**TASK DESCRIPTION:** Nothing but the lines from the one containing "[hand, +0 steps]" through the final line of the data should be repeated, and each must be exact.

**GIVEN MATERIAL:**
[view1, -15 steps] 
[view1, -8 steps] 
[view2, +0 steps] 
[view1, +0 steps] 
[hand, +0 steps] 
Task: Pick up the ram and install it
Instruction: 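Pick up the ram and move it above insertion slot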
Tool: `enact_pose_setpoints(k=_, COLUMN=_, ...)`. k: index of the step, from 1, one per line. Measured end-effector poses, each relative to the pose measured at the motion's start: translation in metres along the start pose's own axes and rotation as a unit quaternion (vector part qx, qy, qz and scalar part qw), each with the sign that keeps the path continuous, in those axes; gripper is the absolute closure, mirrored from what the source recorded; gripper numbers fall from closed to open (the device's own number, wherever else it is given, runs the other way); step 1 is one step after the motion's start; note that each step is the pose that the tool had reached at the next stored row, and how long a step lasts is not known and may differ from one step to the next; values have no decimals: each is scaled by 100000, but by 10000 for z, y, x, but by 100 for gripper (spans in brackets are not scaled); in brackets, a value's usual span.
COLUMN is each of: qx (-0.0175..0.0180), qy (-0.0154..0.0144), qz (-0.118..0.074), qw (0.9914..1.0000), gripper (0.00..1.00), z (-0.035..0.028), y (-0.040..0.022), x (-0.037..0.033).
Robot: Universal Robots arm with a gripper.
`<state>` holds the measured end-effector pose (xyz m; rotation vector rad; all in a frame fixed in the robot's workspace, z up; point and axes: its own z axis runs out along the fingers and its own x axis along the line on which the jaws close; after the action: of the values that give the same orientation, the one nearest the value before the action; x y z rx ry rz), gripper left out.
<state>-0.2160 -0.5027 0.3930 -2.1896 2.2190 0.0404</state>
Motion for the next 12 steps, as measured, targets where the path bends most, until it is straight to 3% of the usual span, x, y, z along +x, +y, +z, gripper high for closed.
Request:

**SOLUTION TO THIS EXERCISE:**
[hand, +0 steps] 
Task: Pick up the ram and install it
Instruction: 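Pick up the ram and move it above insertion slot
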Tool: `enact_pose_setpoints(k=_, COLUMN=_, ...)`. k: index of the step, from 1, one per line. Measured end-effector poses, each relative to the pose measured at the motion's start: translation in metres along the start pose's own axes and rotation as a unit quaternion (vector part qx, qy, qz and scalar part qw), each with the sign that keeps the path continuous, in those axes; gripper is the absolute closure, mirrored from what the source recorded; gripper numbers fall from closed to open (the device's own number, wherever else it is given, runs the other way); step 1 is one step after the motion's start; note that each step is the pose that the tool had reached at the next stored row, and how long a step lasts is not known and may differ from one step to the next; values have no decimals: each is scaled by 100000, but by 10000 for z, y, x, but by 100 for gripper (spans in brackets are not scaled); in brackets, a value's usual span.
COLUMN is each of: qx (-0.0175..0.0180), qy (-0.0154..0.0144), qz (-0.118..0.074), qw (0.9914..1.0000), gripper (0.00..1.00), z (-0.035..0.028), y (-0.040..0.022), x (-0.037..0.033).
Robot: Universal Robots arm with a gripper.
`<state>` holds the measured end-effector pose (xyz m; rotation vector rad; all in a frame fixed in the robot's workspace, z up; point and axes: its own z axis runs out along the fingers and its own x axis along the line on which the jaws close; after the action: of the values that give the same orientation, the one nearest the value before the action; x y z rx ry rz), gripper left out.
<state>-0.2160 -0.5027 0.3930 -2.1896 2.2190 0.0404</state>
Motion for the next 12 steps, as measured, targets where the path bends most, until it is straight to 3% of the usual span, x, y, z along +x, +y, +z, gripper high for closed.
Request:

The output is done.